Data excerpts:
------------------------------

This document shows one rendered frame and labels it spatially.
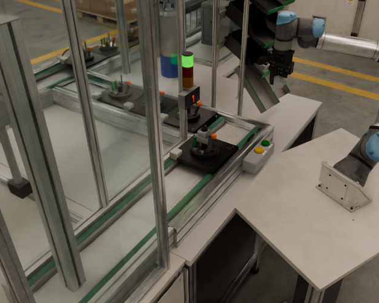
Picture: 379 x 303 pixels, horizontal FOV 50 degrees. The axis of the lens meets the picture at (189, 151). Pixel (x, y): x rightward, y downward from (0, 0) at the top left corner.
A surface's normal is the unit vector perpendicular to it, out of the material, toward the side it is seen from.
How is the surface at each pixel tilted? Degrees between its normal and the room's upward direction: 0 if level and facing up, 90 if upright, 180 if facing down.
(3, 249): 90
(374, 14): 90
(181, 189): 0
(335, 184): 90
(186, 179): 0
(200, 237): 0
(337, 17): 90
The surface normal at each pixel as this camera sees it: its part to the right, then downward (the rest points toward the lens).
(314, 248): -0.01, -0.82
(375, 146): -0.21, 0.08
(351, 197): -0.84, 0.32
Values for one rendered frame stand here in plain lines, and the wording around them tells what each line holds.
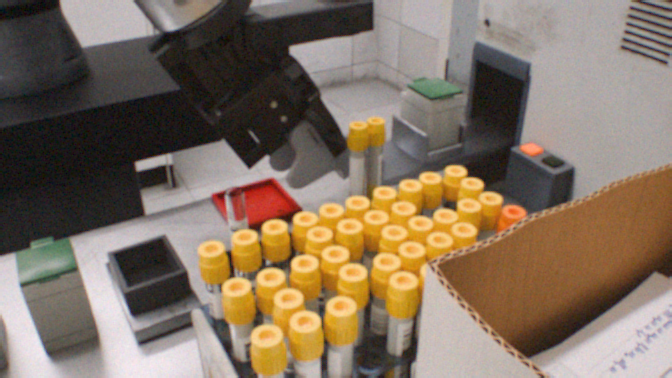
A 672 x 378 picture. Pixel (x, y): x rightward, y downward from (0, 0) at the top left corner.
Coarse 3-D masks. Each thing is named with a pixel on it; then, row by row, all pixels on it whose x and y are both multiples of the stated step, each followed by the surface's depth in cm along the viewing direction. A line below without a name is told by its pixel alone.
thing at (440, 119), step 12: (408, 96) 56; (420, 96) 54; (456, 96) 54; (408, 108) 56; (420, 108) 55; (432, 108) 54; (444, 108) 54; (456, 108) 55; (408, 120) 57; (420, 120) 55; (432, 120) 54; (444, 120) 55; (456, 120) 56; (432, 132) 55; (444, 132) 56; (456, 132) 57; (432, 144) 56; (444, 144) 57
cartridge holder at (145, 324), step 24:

------------------------------

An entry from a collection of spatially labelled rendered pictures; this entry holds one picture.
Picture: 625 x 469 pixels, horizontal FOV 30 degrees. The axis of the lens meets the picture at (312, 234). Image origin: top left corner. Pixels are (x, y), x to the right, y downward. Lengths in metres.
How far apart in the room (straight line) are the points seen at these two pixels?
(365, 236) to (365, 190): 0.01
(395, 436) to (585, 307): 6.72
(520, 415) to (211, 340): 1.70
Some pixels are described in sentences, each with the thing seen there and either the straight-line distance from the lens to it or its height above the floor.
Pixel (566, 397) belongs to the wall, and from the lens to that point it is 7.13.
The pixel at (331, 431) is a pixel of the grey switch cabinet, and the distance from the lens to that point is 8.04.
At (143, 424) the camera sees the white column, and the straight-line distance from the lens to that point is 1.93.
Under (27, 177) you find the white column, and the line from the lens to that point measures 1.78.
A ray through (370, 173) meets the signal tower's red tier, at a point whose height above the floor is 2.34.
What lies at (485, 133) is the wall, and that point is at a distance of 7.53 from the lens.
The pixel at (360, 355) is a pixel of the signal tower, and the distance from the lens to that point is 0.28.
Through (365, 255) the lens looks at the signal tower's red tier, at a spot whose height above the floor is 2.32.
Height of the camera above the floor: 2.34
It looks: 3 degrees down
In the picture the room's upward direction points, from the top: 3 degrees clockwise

------------------------------

To do:
Your answer should consist of the lines from the line with "Coarse 3-D masks." to the line with "cartridge holder at" above, repeated exactly, both ends included.

Answer to the problem:
Coarse 3-D masks. Each thing is named with a pixel on it; then, row by row, all pixels on it whose x and y are both multiples of the stated step, each followed by the surface's depth in cm along the viewing direction. A line below without a name is told by its pixel alone.
thing at (440, 119), step 12: (408, 96) 56; (420, 96) 54; (456, 96) 54; (408, 108) 56; (420, 108) 55; (432, 108) 54; (444, 108) 54; (456, 108) 55; (408, 120) 57; (420, 120) 55; (432, 120) 54; (444, 120) 55; (456, 120) 56; (432, 132) 55; (444, 132) 56; (456, 132) 57; (432, 144) 56; (444, 144) 57
cartridge holder at (145, 324), step 24:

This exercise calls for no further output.